With the recent announcement of $16 million in investor funding available for Convoy, a startup billing itself as the “Uber of the trucking industry,” it seems that technology is continuing to catch up to the trucking industry. Convoy, founded by former Amazon employees and backed by plenty of heavy hitters in the investment world, aims to make pairing companies with goods to ship and drivers and carriers looking for loads to haul, easier and less expensive than ever.
Instead of the antiquated solution of working with a middleman who brokered the deal, spending too much time on the phone with the carrier and the shipper to put a deal together, the power will be in the hands of carriers, drivers, and companies looking for someone to haul their goods. Smartphone apps, similar to Uber, will allow shippers to post the job, the location, the price they’re offering. Carriers will have the opportunity to accept the job and assign it out to a driver.
While companies like Convoy and Cargomatic, among others, will charge a fee for use of the service, it is less than the traditional fees charged by brokers. Like Uber, shippers will be able to watch their shipment on the road, and drivers and carriers will be paid once the delivery is made.

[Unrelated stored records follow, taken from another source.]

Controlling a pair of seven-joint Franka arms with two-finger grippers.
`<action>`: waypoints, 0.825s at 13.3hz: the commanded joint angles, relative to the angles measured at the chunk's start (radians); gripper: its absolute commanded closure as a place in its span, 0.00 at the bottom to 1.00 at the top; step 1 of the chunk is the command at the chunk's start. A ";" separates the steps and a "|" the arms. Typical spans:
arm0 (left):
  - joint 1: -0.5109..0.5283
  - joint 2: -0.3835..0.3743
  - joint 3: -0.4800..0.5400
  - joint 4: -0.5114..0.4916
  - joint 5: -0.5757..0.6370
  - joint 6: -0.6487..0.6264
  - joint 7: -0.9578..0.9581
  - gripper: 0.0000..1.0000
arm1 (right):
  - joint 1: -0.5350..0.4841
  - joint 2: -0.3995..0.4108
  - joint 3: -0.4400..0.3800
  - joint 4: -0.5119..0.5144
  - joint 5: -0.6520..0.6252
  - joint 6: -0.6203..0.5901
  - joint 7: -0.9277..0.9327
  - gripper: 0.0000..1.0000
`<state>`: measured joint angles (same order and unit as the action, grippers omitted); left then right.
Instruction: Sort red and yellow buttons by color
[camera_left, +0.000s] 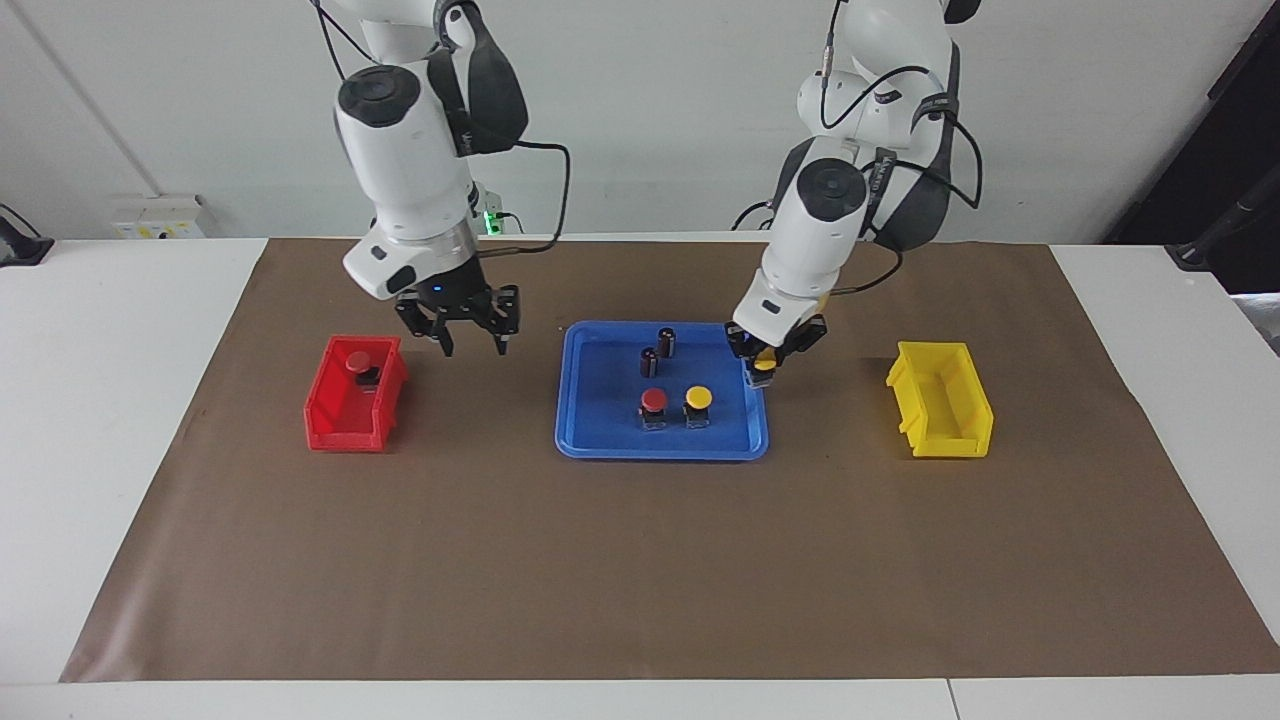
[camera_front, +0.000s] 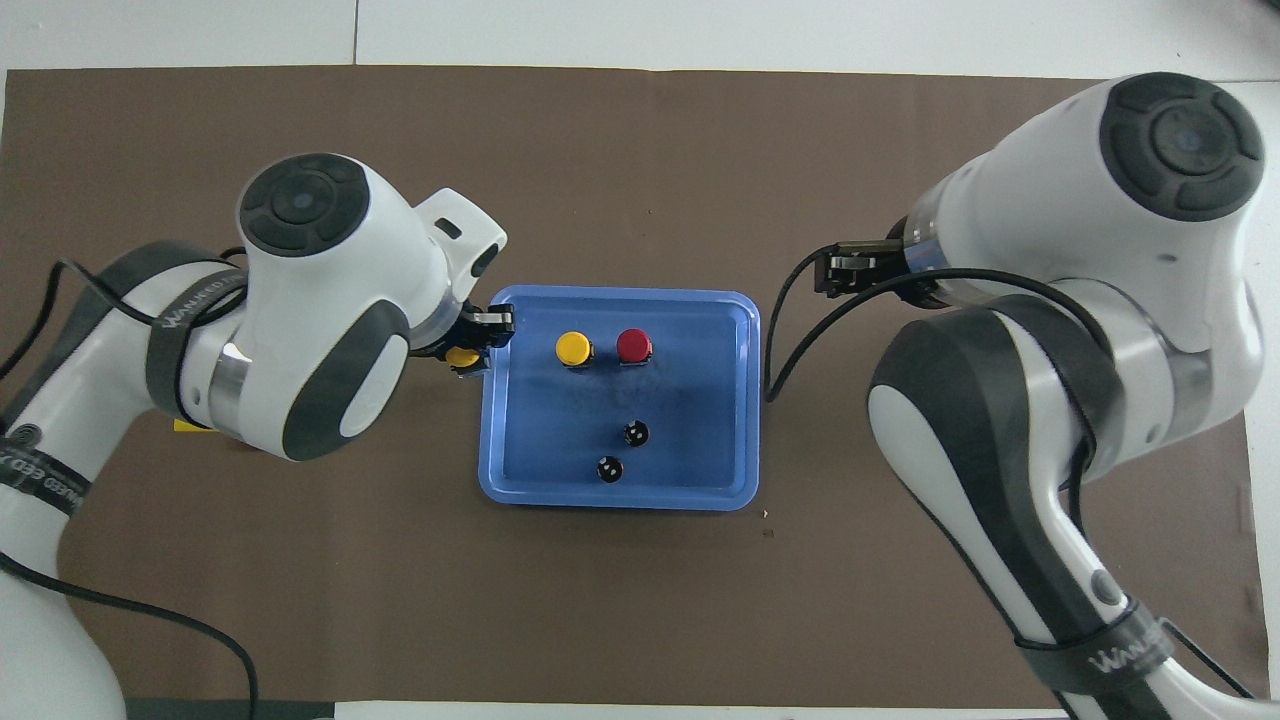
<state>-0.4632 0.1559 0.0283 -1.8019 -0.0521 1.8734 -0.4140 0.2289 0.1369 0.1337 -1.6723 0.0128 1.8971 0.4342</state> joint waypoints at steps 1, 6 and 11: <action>0.167 -0.016 0.009 0.024 -0.012 -0.042 0.194 0.99 | 0.076 0.121 -0.005 0.124 -0.010 0.046 0.136 0.29; 0.388 -0.016 0.009 0.087 0.034 -0.096 0.579 0.99 | 0.224 0.276 -0.005 0.194 -0.103 0.138 0.371 0.29; 0.434 -0.127 0.007 -0.177 0.034 0.081 0.655 0.99 | 0.285 0.313 -0.005 0.106 -0.128 0.218 0.410 0.30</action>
<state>-0.0311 0.1141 0.0483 -1.8453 -0.0382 1.8852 0.2267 0.5194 0.4589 0.1302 -1.5226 -0.1002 2.0764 0.8338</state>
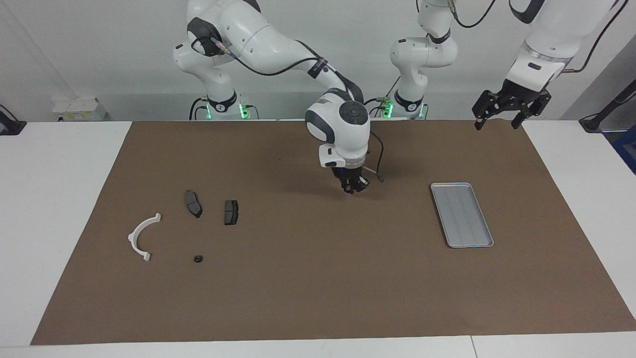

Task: Pick bearing gear from pile to tray
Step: 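Carry the bearing to the table center and release it with the right gripper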

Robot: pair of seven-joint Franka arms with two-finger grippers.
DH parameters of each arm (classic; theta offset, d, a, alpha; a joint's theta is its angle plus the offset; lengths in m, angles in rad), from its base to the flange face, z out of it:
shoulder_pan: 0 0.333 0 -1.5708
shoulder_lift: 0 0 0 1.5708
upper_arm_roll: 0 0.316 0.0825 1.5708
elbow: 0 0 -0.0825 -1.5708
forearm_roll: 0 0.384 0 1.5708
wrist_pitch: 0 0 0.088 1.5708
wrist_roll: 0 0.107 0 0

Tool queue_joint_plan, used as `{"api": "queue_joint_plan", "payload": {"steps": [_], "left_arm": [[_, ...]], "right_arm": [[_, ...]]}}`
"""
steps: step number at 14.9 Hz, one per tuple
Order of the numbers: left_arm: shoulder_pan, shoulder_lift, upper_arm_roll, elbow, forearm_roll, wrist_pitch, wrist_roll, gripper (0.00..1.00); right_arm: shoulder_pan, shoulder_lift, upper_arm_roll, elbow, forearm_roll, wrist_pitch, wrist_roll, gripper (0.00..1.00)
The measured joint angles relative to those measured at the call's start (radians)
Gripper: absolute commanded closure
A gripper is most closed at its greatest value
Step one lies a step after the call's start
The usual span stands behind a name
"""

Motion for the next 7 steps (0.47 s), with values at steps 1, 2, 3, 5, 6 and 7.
{"api": "queue_joint_plan", "payload": {"steps": [1,2,3,5,6,7], "left_arm": [[0.000,0.000,0.000,0.000,0.000,0.000,0.000,0.00],[0.000,0.000,0.000,0.000,0.000,0.000,0.000,0.00],[0.000,0.000,0.000,0.000,0.000,0.000,0.000,0.00],[0.000,0.000,-0.002,0.000,0.000,0.003,0.000,0.00],[0.000,0.000,-0.005,0.000,0.000,0.005,0.000,0.00],[-0.001,0.000,-0.009,0.000,0.000,0.004,0.000,0.00]], "right_arm": [[-0.001,0.006,-0.002,0.000,-0.002,0.007,0.000,1.00],[-0.002,0.008,-0.003,-0.002,-0.002,0.013,0.000,1.00],[-0.003,0.008,-0.004,-0.008,-0.002,0.028,0.000,1.00],[-0.006,0.009,-0.005,-0.037,-0.002,0.074,0.000,1.00],[-0.007,0.009,-0.006,-0.054,-0.002,0.091,0.000,1.00],[-0.007,0.009,-0.007,-0.066,-0.003,0.103,0.000,1.00]]}}
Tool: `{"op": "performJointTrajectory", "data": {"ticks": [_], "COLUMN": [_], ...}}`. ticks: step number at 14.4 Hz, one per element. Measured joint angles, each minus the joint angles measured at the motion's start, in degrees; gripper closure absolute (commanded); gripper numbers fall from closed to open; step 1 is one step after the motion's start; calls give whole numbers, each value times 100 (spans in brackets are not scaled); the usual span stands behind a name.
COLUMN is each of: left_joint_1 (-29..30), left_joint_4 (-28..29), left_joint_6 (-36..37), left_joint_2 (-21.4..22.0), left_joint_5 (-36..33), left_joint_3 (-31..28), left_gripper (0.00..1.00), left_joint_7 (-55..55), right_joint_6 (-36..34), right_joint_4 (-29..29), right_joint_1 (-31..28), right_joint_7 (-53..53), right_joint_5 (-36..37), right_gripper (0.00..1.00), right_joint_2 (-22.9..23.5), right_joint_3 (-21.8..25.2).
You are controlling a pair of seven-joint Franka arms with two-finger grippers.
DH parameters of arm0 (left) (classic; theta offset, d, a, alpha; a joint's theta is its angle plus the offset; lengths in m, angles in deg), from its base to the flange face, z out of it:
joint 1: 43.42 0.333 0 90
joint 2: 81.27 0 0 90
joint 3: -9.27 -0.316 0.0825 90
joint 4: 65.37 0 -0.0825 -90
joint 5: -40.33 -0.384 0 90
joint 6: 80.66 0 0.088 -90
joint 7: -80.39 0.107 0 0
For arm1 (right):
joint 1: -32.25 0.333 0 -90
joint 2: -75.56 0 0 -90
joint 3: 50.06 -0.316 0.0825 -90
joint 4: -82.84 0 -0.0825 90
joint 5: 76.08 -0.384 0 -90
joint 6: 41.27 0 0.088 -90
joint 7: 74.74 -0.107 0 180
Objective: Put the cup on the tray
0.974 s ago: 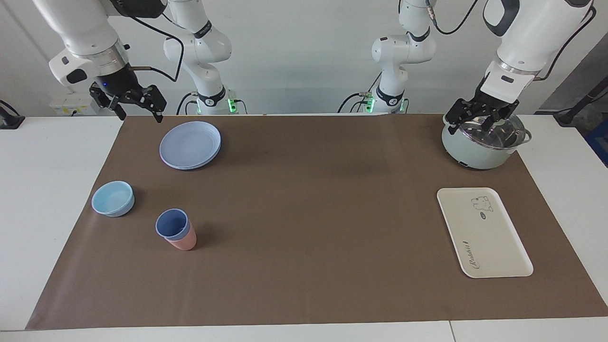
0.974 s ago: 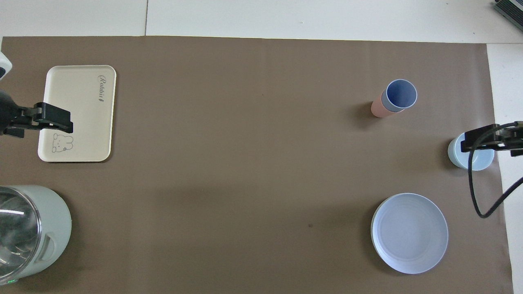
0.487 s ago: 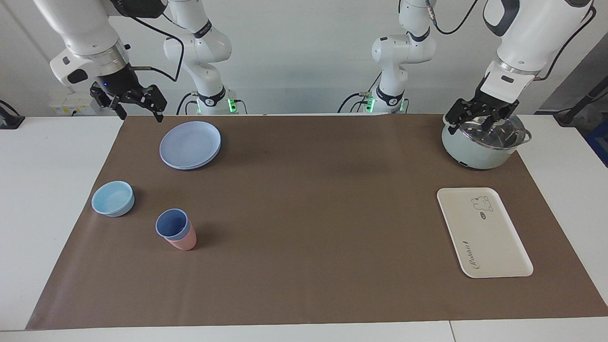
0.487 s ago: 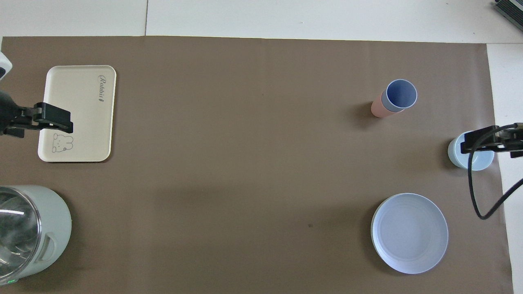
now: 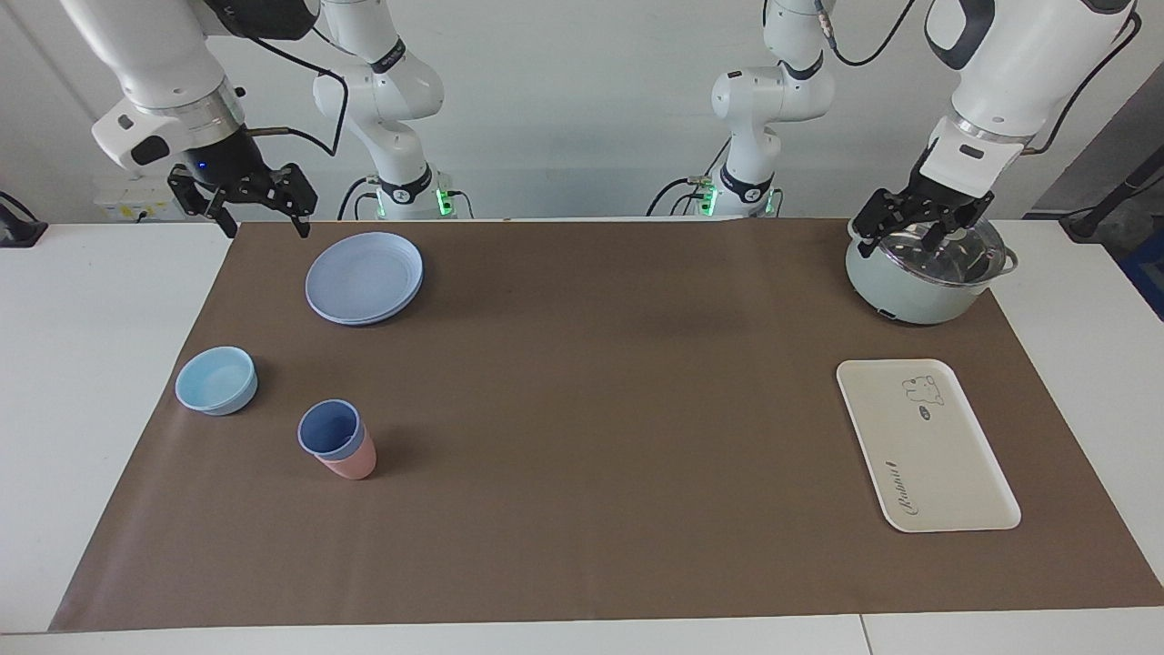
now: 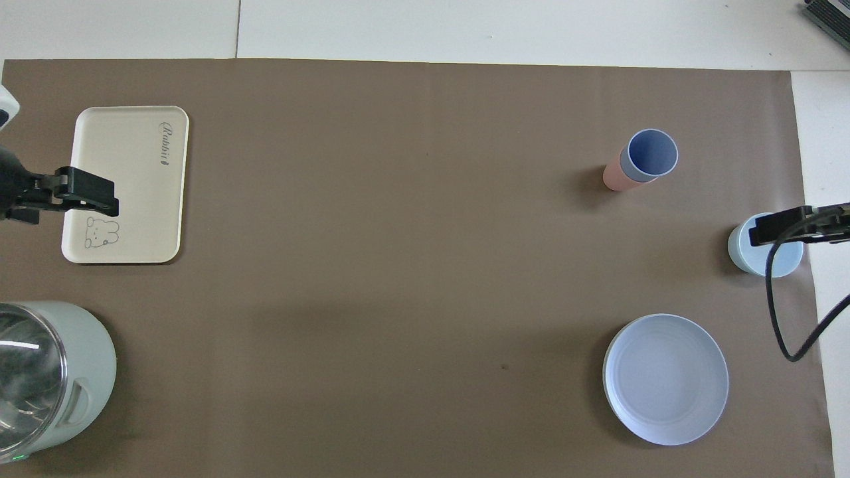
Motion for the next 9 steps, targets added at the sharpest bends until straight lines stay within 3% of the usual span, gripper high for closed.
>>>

The carrier with good ratings, determined in part by equipment, financial stability, reputation, equipment, and rates, will be able to grow and keep their drivers on the road more. Inefficiencies like hauling empty trailers back may be eliminated as drivers and carriers will be able to pick up jobs in a destination they wouldn’t have otherwise had the opportunity to find.
Is the “gig economy” here? Slowly but surely, on-demand service and the ability to work directly with a service provider seems to be gaining popularity within the trucking industry. It may be time for such a change. The current system of spending hours on the phone, haggling back and forth with a broker, is little changed from the early days of driving and hauling, but the world has not stood still. Companies that are able to make the shift to newer technologies will be able to survive in the new economy of “Uber for everything.”
Systems like Convoy and Cargomatic will move goods faster across the country, put more drivers to work, help carriers work more efficiently, and save money for countless small trucking businesses around the country. Even if the entire industry doesn’t embrace this new way of hauling materials and goods, the companies that do have the potential for new growth in this new “gig economy.”